We took a boat ride out to Fort Sumter, where the first shots of the Civil War were fired. We had a fantastic park ranger on board who told us the history of the fort with such animation, the audience couldn't look away. The fort is on an island in Charleston harbor, and was a formidable structure in its day. However,  shelling during the early battles of the war left much of the fort in rubble. The old brick bastions couldn't stand up to the heavy armament and the 'new' technologies of the day. The fort was reconstructed in 1870, with modifications, and then, following the Spanish American War a concrete battery, or gun emplacement, was put into the center of the old fortifications to house long rifled canon. This was part of a major coastal defense network.

Fort Sumter and the battery emplacement.
The walls of the fort are a bit lower than they were during the Civil War.
Picture courtesy of boatingtimesscnc.com
On our tour of Fort Sumter, the ranger explained about the network of forts that formed the harbor defense system during the Civil War. She pointed out Fort Moultrie on Sullivan's Island, on the north side of the Charleston harbor. We Dreamers later hopped in the car and took a brief tour of that fort. We were surprised (as we were uninformed or had forgotten this chapter of history) that there were bunkers, or batteries at Fort Moultrie as well.

One of several batteries on Sullivan's Island
This one is at the corner of Fort Moultrie.
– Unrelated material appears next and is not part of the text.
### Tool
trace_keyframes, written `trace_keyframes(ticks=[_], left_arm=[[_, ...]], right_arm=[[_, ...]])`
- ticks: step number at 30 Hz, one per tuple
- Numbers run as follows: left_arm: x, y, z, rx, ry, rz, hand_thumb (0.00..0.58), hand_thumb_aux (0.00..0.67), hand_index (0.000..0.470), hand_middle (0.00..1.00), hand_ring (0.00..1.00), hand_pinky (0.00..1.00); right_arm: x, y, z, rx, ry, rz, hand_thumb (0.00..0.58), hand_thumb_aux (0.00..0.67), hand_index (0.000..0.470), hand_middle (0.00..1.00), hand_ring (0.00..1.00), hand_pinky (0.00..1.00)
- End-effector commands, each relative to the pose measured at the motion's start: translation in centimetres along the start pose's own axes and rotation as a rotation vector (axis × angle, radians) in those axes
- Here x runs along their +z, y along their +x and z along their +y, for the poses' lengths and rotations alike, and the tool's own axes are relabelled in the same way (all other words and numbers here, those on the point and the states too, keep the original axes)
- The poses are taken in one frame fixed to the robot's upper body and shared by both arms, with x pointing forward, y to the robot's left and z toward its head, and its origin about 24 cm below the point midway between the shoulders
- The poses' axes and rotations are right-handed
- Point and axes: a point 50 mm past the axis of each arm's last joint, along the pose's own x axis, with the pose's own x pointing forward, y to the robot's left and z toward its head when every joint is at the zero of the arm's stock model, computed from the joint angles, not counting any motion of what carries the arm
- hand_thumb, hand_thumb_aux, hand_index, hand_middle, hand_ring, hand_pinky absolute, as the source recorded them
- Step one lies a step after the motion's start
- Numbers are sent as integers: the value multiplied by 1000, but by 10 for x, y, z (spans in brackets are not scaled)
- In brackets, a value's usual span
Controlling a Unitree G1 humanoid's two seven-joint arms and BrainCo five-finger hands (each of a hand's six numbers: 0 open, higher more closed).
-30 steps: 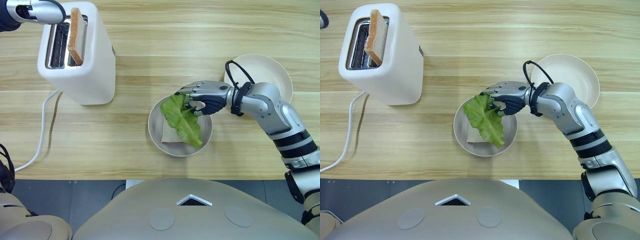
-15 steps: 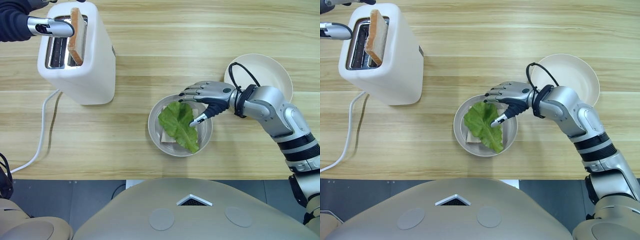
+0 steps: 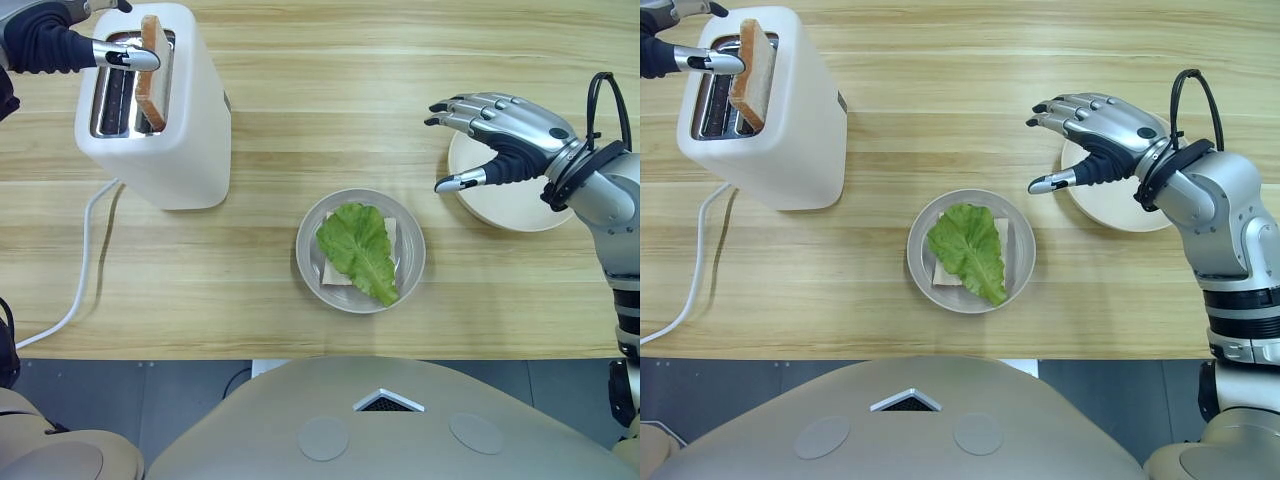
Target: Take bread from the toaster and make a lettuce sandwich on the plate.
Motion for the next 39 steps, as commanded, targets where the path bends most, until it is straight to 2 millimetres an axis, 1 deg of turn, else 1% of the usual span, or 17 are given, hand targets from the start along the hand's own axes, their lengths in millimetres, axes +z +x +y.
trace_keyframes(ticks=[1, 7, 8, 10, 12, 15, 17, 18, 19, 21, 22, 23, 28, 35, 36, 37, 39], left_arm=[[-4, -3, 9, 19, 34, 49, 0, 0, 0, 0, 0, 0], [2, 5, 0, -50, 36, 53, 0, 0, 0, 0, 0, 0], [3, 6, -1, -59, 33, 50, 14, 8, 6, 0, 0, 0], [6, 7, -2, -71, 27, 40, 92, 55, 39, 0, 0, 0], [8, 8, -3, -82, 20, 33, 120, 74, 52, 0, 0, 0], [9, 10, -5, -98, 10, 30, 124, 76, 53, 0, 0, 0], [10, 12, -5, -103, 4, 29, 136, 84, 59, 0, 0, 0], [10, 12, -5, -105, 2, 29, 152, 95, 66, 0, 0, 0], [11, 12, -5, -107, 1, 29, 212, 137, 96, 0, 0, 0], [12, 13, -6, -111, -1, 27, 278, 187, 131, 0, 0, 0], [12, 13, -6, -114, -2, 26, 325, 226, 159, 0, 0, 0], [13, 14, -7, -117, -3, 24, 352, 250, 175, 0, 0, 0], [16, 17, -10, -140, -4, 19, 371, 268, 188, 0, 0, 0], [26, 26, -14, -171, -11, 5, 374, 271, 190, 0, 0, 0], [26, 29, -14, -177, -9, 9, 387, 284, 199, 0, 0, 0], [26, 31, -15, -184, -6, 14, 413, 310, 217, 0, 0, 0], [26, 33, -16, -196, -3, 21, 417, 315, 221, 0, 0, 0]], right_arm=[[-7, -3, 3, 14, -9, 37, 0, 0, 0, 0, 0, 0], [-9, -2, 3, 14, -19, 51, 0, 0, 0, 0, 0, 0], [-10, -2, 4, 15, -21, 55, 0, 0, 0, 0, 0, 0], [-11, -3, 4, 16, -22, 61, 0, 0, 0, 0, 0, 0], [-13, -3, 4, 15, -20, 67, 0, 0, 0, 0, 0, 0], [-18, -3, 6, 19, -19, 86, 0, 0, 0, 0, 0, 0], [-20, -3, 7, 21, -20, 96, 0, 0, 0, 0, 0, 0], [-21, -3, 8, 21, -19, 98, 0, 0, 0, 0, 0, 0], [-20, -4, 8, 20, -19, 98, 0, 0, 0, 0, 0, 0], [-20, -4, 8, 19, -18, 99, 0, 0, 0, 0, 0, 0], [-21, -4, 8, 18, -17, 100, 0, 0, 0, 0, 0, 0], [-21, -4, 9, 18, -16, 102, 0, 0, 0, 0, 0, 0], [-22, -5, 11, 19, -12, 110, 0, 0, 0, 0, 0, 0], [-24, -6, 14, 27, -11, 128, 0, 0, 0, 0, 0, 0], [-24, -7, 14, 27, -12, 130, 0, 0, 0, 0, 0, 0], [-24, -7, 14, 26, -13, 131, 0, 0, 0, 0, 0, 0], [-23, -6, 14, 24, -13, 130, 0, 0, 0, 0, 0, 0]])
Photo courtesy of burgis.org
As we left the fort, we found more batteries, along the beach of the island. A little poking around led me to discover that the lower tip of Sullivan's Island had been purchased to form the Fort Moultrie Military Reservation for coastal defense around 1900. This was closed after World War II as it could no longer play a significant role in defense, but the batteries were never removed. Some of the batteries are visible from the road, and are owned by the town.


 Others are shrouded in wild muscadine grape vines, and can barely be seen poking out from the trees. It seemed a perfect venue for a haunted house in the fall! One end of one of the bunkers has been repurposed as the town library!


One can't help but notice the Sullivan's Island lighthouse. We could see this landmark from Fort Sumter, in the middle of Charleston harbor. Once we were on the island, we had a better view of the lighthouse. It is not your usual lighthouse! This is one of the most modern lighthouses in the US. Instead of rebuilding a typical cylindrical structure, this one was constructed in the early 1960's in a triangular shape. At 140' in height it looks very tall, but there are over 20 lighthouses in the US that are taller. What this may have over them is that due to its more modern date of construction, it has air conditioning and heating... and an elevator!


In 1989 Hurricane Hugo came ashore near Sullivan's Island. The category 4 hurricane brought winds of 135 mph and a storm surge that was 13 feet high. It destroyed 15 percent of the homes on the island, in some places wiping out 3 rows of beach homes. It severely damaged 40% of the remaining homes. 
Courtesy of customersthatstick.com
While driving through the island we saw many lovely homes. The newer homes are constructed on pillars to be above the flood plain. 

This post has gone much like a pin-ball game, bouncing from one topic to another! Perhaps it is time for the ball to come to rest!